● **Problem description**
Go line by line through the entries below and count those containing the string "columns"; give only the count.
^^^^
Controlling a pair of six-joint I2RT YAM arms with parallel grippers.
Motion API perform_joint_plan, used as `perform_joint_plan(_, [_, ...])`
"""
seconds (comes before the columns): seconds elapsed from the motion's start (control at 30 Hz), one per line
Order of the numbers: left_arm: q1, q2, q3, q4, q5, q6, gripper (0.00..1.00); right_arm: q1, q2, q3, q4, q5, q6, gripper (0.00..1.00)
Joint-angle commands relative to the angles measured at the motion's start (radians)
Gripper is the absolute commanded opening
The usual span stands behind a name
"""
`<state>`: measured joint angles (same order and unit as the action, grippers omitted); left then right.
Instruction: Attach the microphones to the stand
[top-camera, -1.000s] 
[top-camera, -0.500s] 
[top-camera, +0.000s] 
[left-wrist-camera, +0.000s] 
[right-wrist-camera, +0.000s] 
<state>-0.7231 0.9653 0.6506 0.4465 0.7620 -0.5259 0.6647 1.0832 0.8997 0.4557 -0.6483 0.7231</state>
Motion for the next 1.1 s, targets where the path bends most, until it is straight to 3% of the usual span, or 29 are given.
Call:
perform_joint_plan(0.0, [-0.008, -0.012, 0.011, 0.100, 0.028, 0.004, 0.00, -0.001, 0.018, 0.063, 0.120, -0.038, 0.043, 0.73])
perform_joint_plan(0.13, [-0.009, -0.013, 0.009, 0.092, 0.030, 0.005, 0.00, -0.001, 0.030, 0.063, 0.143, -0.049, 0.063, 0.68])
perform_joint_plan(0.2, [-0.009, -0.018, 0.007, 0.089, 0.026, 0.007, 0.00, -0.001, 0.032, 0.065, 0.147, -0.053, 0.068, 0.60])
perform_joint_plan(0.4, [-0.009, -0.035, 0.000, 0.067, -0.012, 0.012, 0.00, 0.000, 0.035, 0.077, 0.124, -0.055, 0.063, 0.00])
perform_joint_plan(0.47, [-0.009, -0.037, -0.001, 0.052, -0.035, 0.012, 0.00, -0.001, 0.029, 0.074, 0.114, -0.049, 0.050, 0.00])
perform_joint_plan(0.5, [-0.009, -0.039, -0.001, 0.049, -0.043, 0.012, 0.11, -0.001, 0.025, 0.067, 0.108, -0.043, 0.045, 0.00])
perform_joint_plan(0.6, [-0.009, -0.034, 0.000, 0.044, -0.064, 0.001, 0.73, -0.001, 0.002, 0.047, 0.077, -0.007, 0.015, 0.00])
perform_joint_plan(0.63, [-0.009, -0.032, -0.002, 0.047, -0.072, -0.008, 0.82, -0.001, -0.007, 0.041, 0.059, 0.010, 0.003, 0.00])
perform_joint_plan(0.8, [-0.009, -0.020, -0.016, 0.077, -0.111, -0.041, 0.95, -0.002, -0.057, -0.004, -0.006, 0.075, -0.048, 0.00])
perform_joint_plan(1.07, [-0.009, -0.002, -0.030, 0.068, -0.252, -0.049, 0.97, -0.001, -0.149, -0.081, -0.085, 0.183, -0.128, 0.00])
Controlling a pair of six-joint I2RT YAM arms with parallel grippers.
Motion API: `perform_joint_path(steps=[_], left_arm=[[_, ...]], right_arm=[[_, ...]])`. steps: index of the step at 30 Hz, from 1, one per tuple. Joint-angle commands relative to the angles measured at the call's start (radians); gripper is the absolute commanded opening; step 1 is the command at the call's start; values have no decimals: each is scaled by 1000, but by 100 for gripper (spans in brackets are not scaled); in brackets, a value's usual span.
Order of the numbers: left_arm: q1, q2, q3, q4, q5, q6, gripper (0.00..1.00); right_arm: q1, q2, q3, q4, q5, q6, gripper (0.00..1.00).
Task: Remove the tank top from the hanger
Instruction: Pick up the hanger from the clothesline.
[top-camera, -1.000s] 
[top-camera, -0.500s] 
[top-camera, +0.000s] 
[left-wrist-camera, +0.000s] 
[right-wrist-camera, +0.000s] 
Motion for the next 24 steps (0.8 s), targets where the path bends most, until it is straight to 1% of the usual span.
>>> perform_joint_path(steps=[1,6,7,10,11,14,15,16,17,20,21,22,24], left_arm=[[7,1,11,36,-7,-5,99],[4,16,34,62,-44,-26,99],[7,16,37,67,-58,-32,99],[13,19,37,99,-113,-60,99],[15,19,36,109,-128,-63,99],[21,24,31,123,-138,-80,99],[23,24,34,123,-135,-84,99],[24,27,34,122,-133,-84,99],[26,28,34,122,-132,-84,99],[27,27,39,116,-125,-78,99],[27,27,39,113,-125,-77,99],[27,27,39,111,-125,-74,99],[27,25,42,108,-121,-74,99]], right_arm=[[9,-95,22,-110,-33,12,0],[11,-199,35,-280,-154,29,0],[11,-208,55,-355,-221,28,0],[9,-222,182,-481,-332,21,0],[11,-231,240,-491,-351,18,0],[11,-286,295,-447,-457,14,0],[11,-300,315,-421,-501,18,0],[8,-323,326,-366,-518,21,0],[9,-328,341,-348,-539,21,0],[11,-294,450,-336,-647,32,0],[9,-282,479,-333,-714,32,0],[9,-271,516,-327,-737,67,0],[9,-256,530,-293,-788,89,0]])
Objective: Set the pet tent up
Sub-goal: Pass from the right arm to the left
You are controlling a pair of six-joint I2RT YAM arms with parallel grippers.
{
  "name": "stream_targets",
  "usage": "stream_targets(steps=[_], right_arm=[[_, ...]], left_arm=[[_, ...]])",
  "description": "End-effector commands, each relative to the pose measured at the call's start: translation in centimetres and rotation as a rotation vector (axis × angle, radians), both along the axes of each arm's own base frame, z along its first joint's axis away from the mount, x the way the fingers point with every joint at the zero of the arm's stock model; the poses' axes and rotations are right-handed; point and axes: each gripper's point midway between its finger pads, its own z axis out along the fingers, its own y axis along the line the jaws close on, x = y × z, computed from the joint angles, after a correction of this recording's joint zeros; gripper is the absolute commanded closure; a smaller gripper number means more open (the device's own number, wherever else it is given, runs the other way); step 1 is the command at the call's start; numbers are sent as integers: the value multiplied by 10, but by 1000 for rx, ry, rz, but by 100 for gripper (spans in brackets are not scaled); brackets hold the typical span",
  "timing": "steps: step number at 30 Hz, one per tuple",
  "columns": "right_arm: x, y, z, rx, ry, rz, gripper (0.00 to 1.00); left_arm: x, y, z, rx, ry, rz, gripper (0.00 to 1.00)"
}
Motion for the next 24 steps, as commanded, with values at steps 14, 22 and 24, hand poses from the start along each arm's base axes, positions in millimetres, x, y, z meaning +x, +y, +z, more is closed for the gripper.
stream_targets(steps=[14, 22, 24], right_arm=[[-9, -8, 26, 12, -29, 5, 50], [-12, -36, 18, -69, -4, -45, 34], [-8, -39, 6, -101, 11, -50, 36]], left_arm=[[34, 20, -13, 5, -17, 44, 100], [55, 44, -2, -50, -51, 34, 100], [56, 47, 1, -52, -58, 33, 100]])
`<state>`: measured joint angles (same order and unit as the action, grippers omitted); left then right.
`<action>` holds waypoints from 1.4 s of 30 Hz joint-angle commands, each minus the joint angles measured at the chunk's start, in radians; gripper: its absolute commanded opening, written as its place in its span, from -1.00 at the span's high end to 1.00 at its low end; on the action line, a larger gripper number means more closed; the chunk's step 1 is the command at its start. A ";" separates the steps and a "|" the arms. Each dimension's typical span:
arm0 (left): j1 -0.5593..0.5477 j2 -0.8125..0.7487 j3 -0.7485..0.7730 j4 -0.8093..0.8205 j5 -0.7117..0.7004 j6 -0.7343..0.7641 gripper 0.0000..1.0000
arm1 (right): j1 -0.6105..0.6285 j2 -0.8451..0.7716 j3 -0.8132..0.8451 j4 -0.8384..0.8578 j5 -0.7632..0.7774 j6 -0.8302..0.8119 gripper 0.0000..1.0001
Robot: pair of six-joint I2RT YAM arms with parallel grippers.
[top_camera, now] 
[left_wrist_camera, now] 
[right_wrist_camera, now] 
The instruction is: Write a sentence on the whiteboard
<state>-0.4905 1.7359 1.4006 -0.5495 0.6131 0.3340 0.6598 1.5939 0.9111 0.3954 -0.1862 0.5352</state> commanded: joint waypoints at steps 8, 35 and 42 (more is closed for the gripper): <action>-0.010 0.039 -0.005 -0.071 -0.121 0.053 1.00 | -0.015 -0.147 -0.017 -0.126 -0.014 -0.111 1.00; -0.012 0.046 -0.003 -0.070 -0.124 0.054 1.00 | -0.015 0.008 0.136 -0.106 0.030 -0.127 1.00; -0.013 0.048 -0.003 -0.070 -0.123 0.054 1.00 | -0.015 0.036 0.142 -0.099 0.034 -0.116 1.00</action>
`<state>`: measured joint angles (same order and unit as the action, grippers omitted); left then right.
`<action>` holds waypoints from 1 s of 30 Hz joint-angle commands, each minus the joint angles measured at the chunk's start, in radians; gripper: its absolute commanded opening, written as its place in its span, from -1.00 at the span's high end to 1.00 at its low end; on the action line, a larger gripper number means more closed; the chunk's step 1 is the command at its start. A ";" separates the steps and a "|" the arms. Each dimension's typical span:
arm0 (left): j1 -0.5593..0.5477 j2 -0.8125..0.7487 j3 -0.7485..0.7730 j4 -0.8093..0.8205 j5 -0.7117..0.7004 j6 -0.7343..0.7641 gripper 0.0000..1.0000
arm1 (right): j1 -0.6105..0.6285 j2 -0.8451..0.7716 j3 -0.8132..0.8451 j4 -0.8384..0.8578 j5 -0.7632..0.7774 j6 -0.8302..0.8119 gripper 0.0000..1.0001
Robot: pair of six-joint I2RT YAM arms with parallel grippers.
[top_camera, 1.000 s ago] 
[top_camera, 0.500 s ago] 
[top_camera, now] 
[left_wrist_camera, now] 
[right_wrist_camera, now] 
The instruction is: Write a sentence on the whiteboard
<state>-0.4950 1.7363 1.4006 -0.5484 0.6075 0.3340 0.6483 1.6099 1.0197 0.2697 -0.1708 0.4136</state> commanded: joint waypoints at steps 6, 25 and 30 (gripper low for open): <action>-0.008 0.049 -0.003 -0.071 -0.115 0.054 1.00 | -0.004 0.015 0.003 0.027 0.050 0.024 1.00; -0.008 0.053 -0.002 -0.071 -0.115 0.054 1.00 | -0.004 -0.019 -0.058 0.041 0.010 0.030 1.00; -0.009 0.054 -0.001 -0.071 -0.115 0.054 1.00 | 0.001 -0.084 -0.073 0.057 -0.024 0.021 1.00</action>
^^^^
● **Solution to the exercise**
2